Старший помощник открыл люк, и мы вылезли на палубу. На волнах я увидела: одну птицу, двух дельфинов, один пластиковый мешок, на палубе увидела жену Хапполати, она стояла возле светящегося ящика с надписью «костюмы для выживания» и бумажной салфеткой протирала яблочко.

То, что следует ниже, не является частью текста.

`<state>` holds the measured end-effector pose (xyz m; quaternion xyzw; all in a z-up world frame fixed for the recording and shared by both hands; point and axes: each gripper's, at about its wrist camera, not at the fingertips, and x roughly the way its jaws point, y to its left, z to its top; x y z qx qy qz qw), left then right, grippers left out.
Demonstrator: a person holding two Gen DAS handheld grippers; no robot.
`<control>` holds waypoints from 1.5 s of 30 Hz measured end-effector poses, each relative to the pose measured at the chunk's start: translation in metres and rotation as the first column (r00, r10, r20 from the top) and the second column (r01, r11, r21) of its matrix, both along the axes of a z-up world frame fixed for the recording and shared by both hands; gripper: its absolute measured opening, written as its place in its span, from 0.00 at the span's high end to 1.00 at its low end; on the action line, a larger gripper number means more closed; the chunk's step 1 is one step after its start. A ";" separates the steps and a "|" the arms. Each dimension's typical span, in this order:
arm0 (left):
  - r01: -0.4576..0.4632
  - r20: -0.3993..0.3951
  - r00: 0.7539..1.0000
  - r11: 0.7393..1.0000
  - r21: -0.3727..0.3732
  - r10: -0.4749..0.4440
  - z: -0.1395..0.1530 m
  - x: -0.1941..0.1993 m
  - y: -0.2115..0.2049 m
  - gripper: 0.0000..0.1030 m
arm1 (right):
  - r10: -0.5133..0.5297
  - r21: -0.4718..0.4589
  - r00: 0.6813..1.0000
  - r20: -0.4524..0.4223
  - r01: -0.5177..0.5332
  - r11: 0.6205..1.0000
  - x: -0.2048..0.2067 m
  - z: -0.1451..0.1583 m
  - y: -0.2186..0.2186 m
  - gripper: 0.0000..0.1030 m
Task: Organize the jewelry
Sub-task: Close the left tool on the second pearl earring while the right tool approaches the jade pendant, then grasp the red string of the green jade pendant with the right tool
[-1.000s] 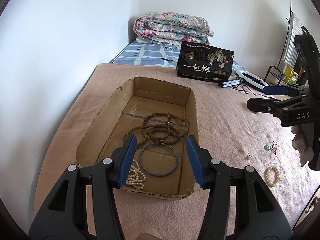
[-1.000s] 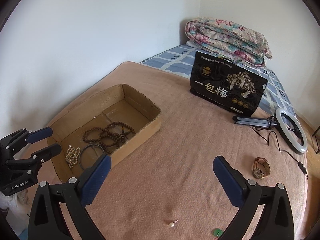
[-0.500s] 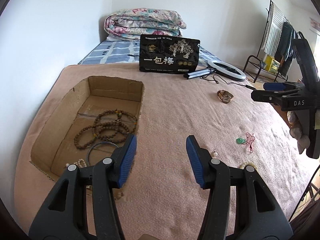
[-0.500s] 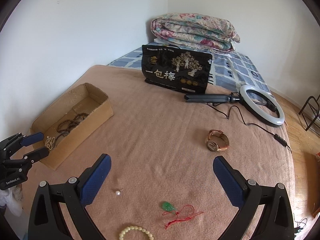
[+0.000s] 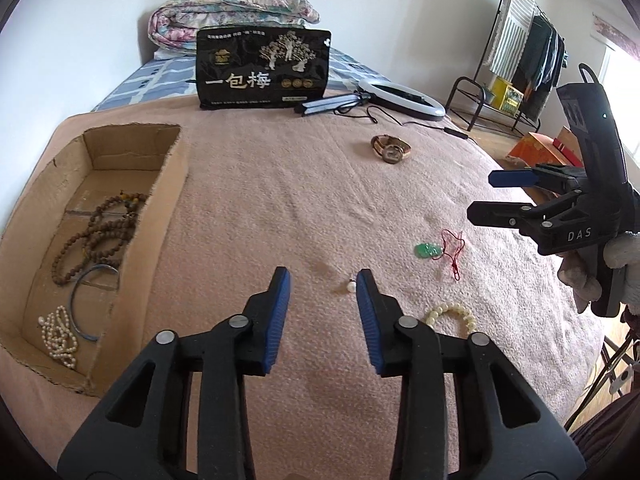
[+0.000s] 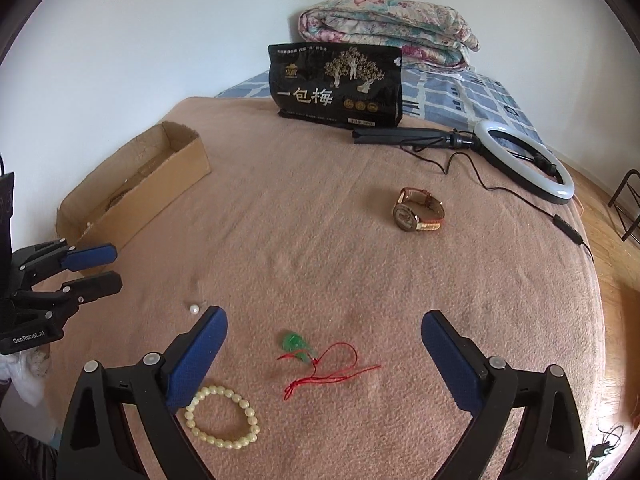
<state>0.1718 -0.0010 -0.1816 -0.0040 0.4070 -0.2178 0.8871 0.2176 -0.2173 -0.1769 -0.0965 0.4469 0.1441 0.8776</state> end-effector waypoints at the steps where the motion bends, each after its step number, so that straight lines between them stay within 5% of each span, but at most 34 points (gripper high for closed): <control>1: 0.011 -0.009 1.000 1.000 0.000 -0.011 -0.004 0.001 -0.005 0.71 | 0.016 -0.005 1.000 -0.016 -0.016 1.000 -0.001 -0.005 0.001 0.12; 5: 0.055 -0.039 0.998 0.998 0.001 -0.055 -0.017 0.003 -0.022 0.80 | 0.068 -0.017 0.996 -0.062 -0.069 0.997 -0.005 -0.022 0.002 0.21; 21: 0.087 -0.077 0.994 0.994 0.063 -0.082 -0.049 0.018 -0.050 0.83 | 0.173 -0.044 0.974 -0.148 -0.182 0.982 0.004 -0.055 0.008 0.47; 41: 0.074 -0.085 0.994 0.993 0.090 -0.066 -0.058 0.029 -0.052 0.86 | 0.207 -0.067 0.962 -0.177 -0.222 0.973 0.009 -0.064 0.018 0.52; 45: 0.062 -0.092 0.994 0.995 0.081 -0.055 -0.060 0.032 -0.050 0.93 | 0.208 -0.077 0.961 -0.183 -0.225 0.971 0.010 -0.067 0.019 0.57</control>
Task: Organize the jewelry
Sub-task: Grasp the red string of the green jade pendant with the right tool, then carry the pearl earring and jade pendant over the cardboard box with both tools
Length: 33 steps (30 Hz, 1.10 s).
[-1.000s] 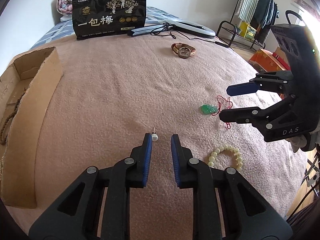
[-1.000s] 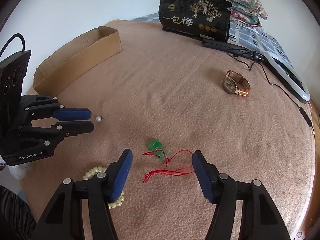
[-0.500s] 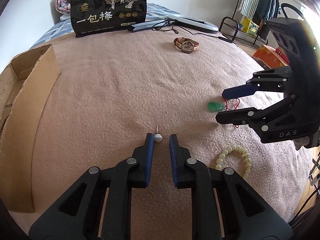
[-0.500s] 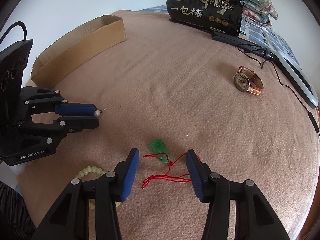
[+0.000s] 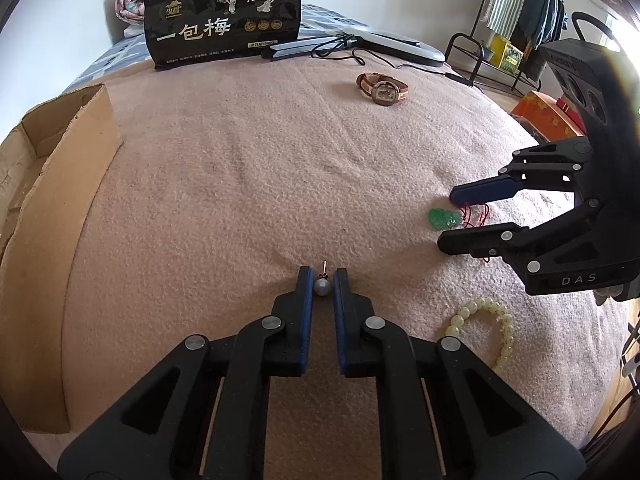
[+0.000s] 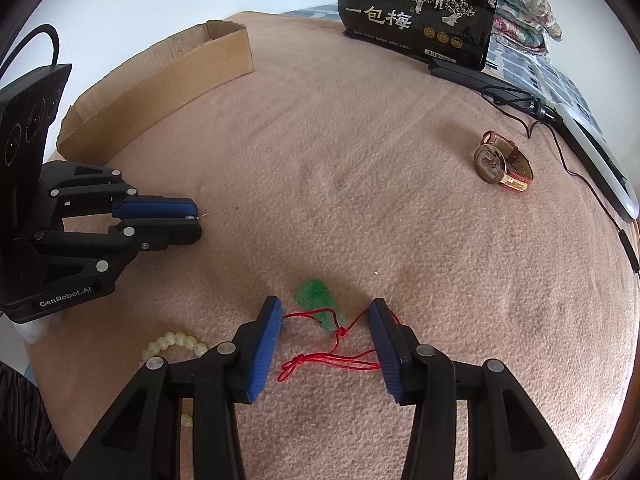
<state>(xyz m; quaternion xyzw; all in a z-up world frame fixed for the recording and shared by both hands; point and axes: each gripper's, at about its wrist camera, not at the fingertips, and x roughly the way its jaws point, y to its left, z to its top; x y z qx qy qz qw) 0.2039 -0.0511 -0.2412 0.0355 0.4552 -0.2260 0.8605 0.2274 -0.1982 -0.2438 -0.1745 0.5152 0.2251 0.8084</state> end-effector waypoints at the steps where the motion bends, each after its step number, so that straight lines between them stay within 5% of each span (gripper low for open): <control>1: -0.002 -0.002 1.000 1.000 -0.004 0.002 0.000 0.001 0.001 0.93 | 0.001 -0.002 1.000 -0.001 -0.001 1.000 0.000 0.000 0.000 0.59; 9: -0.009 0.003 1.000 1.000 -0.011 0.009 0.003 -0.003 0.003 0.93 | -0.011 0.009 1.000 -0.022 0.011 1.000 -0.003 0.002 -0.001 0.86; 33: -0.043 0.061 0.997 0.998 -0.043 0.045 0.036 -0.023 0.028 0.93 | -0.117 0.129 0.992 0.043 0.110 0.985 -0.011 0.042 -0.013 0.96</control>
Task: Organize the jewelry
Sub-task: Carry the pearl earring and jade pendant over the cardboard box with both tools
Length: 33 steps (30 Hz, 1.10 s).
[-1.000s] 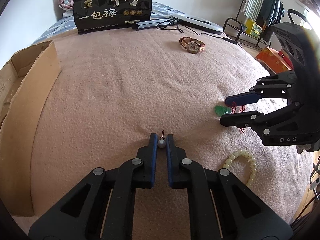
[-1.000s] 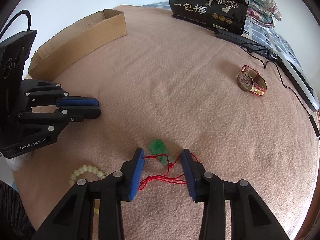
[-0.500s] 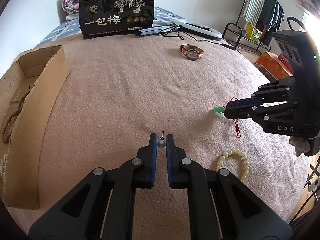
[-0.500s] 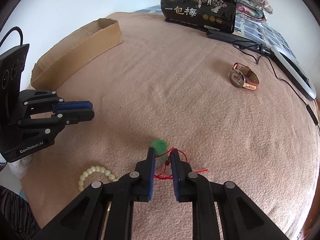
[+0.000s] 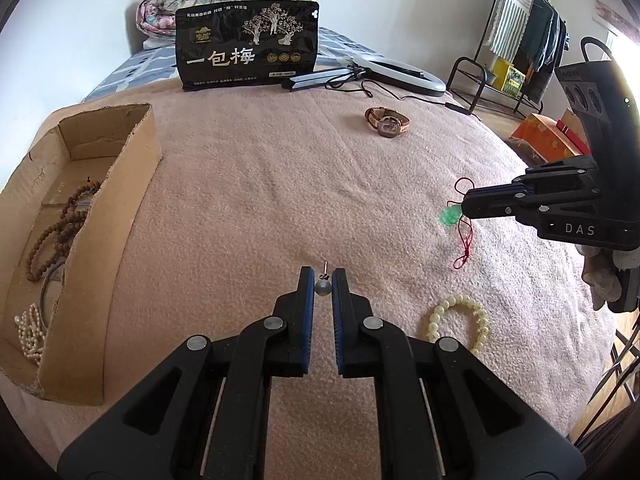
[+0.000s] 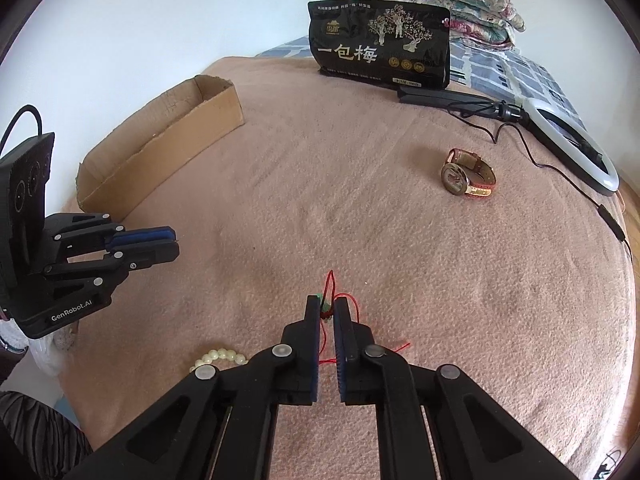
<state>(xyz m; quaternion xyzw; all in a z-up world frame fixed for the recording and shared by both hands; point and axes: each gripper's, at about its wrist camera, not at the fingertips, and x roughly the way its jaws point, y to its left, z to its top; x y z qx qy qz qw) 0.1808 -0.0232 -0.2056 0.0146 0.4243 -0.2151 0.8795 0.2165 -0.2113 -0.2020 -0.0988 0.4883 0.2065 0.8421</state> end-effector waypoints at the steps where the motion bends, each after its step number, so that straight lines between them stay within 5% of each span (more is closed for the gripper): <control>1: -0.002 0.003 1.000 1.000 -0.004 0.002 0.002 -0.001 0.002 0.93 | -0.001 0.004 1.000 0.005 0.001 1.000 -0.001 0.003 0.001 0.96; 15: -0.073 0.061 0.995 0.996 -0.042 0.076 0.034 -0.007 0.047 0.93 | 0.041 0.042 0.995 0.094 -0.045 0.998 -0.005 0.050 0.043 0.96; 33: -0.252 0.118 0.960 0.967 -0.039 0.255 0.057 -0.001 0.162 0.93 | 0.134 0.066 0.978 0.159 -0.146 0.987 0.016 0.077 0.140 0.96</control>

Хапполати снял каску со своей маклерской головы, поцеловал жену в щеку и что-то шепнул ей. Наверное, объяснил, что надо делать, чтобы спастись.
Через неделю
Через неделю прибыли долгожданные лоцманы. Прибыли вдвоем, оба весьма дородные, и я немало подивилась тому, с каким проворством они взобрались по сброшенному с палубы веревочному штормтрапу. Ведь и менее упитанные господа бывало камнем шли на дно! Но эти толстяки здорово ловко карабкались наверх, оба рыжие, веснущатые; ирландцы, буркнул Географ, тут же воспылав ненавистью к врагам своей королевы. А я восхищаюсь лоцманами, потому что они ходят в коротких плащах и с маленькими саквояжами, как у сельских врачей, которые темной ночью скитаются по дорогам в захолустной глуши, перевязывают пуповины и раны.

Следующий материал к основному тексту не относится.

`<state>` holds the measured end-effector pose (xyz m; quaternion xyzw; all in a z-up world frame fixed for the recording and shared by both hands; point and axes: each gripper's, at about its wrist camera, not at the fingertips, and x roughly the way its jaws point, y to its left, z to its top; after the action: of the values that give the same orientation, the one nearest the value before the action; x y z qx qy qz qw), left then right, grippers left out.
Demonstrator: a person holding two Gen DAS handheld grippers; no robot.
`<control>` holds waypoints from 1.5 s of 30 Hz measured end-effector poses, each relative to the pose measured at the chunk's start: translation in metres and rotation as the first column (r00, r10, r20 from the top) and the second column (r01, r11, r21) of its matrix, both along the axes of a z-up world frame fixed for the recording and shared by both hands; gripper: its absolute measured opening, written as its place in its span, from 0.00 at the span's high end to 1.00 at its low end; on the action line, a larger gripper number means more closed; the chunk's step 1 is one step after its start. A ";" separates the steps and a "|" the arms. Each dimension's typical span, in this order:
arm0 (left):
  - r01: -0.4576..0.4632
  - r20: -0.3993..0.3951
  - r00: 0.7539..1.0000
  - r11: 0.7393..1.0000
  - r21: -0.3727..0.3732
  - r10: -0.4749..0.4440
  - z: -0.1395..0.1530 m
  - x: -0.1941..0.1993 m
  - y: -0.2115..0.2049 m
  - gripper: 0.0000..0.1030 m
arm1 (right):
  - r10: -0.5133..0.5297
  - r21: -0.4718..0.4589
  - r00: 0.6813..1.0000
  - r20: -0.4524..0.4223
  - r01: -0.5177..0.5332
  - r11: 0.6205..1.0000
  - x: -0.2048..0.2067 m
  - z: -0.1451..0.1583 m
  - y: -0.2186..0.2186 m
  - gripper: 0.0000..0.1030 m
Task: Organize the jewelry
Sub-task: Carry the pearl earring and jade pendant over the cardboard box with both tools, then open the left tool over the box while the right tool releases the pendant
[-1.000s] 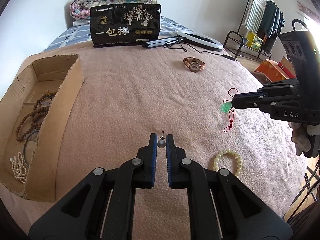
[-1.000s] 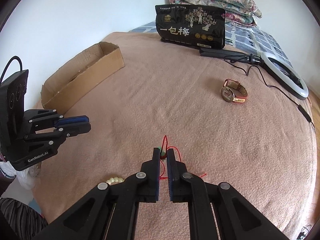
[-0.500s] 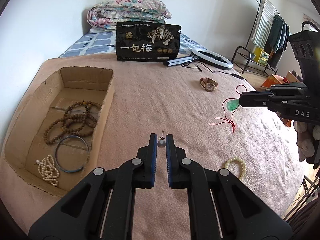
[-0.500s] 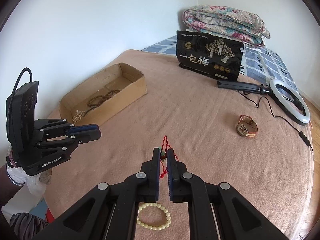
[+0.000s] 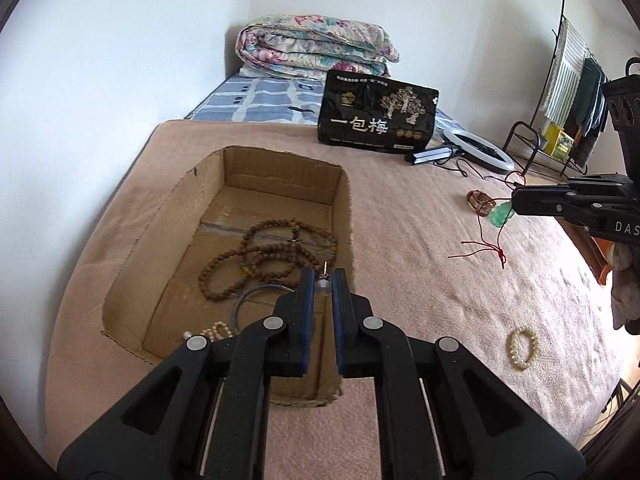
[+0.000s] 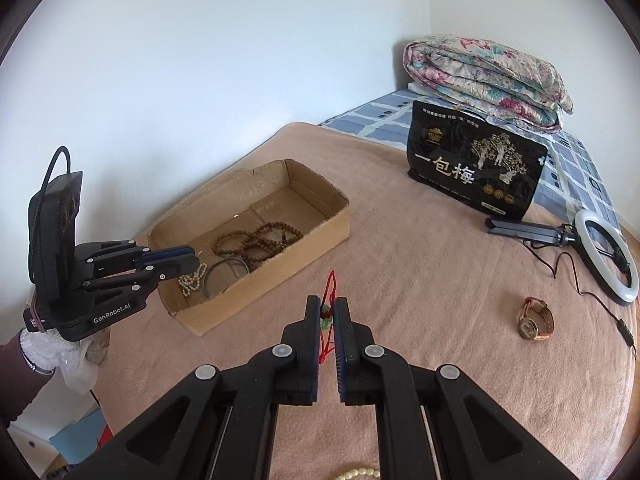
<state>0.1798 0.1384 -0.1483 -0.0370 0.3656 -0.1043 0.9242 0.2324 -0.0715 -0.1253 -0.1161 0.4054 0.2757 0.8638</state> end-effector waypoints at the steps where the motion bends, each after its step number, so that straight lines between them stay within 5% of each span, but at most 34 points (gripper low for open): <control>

Они стояли на мостике и жевали маленькие сандвичи, поданные Стюардом на лоцманский стол, рядом вытянулся Капитан. Лоцманы, скучая, давали навигационные советы. Капитан, сдерживая нетерпение, советы повторял, и я представила себе, что в головах у лоцманов. Маленькие гипсовые статуэтки статуи Свободы или бюстики президента или личное оружие, которое они обычно прячут под своими лоциями, атласами и прочими картографическими материалами.

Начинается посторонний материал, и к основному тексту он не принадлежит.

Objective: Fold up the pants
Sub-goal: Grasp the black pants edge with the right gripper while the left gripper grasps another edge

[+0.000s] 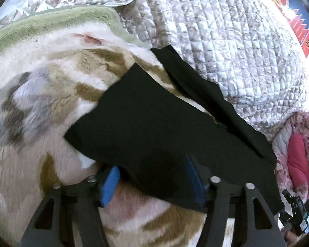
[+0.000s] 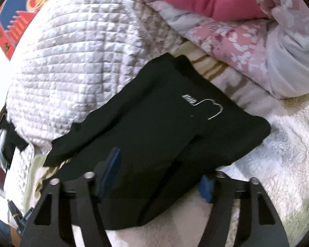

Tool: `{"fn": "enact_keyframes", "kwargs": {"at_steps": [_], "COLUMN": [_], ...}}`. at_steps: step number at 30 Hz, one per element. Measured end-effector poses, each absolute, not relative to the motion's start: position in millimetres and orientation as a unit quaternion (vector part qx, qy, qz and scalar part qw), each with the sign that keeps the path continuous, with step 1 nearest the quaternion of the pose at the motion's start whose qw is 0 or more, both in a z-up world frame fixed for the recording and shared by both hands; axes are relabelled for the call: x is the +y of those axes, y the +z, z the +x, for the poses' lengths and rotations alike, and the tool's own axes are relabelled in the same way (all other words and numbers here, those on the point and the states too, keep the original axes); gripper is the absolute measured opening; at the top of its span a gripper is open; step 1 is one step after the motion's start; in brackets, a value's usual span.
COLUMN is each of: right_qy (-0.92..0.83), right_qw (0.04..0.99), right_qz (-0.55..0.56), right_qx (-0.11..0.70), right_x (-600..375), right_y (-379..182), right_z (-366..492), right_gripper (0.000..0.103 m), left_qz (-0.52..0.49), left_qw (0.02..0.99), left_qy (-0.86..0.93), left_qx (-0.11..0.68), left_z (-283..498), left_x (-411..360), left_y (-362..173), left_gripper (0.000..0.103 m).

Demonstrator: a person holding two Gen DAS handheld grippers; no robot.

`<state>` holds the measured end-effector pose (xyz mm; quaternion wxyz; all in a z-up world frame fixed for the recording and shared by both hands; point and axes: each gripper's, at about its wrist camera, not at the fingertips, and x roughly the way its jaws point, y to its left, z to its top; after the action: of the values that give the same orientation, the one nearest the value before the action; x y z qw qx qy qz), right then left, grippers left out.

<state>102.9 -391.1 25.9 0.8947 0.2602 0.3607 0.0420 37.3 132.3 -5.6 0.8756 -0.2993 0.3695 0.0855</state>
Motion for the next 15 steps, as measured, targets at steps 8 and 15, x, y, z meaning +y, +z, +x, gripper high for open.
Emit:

Приплыли к нам из порта, а все равно причесаны волосок к волоску. У лоцманов есть свой служебный распорядок, и еще жены и детки, которые ждут, когда же лоцманы, наевшись до отвала за лоцманским столом, придут домой и снова сядут за стол. А если их спросишь: «Где мы сейчас?», обменяются многозначительным взглядом и промолчат.
Нью-Йорк
Я спустилась с мостика на палубу и впервые увидела Кока на свежем воздухе. Лицо у него было желтое, и весь он ужасно мерз. Махнув полотенцем, которое он, стоя у плиты, подкладывает под рубаху себе на спину. Кок предельно сжато рассказал мне всю свою жизнь: десять месяцев в море, три захода в Нью-Йорк, на берегу-ни минуты, и если в этом рейсе опять не пустят на берег, то, может быть, пустят в следующем. «Английский у меня никудышный, зато я хорошо пою!» — и запел. Потом появились буксиры, потом — статуя Свободы. «Символ Америки», — сказал Кок, взял у меня фотоаппарат, сделал снимок и снова скрылся в камбузе.
Наверняка Кок наш — беглый, иначе почему у него всего одна поваренная книга, при том что питание трехразовое, помножим на сто дней да на семнадцать человек плюс сколько-то Оплативших пассажиров. Кок вдобавок страдал от морской болезни и не мог попробовать то, что Стюард подавал на стол и что приходилось есть жене Хапполати, — низко склонив голову над тарелкой, в которой вечно были все одни и те же, одни и те же кушанья, и скорбно скривив губы, она рассказывала о булочках своей родины, о румяных домашних булочках, о громадных холодильниках, до отказа набитых превосходным мясом косули, оленя и прочей еще более крупной дичи, которую Хапполати приносит с охоты в лесах близ Бремерхафена. Однако Географ, знакомый с окрестностями Бремерхафена, заявил, что нет там ни лесов, ни дичи.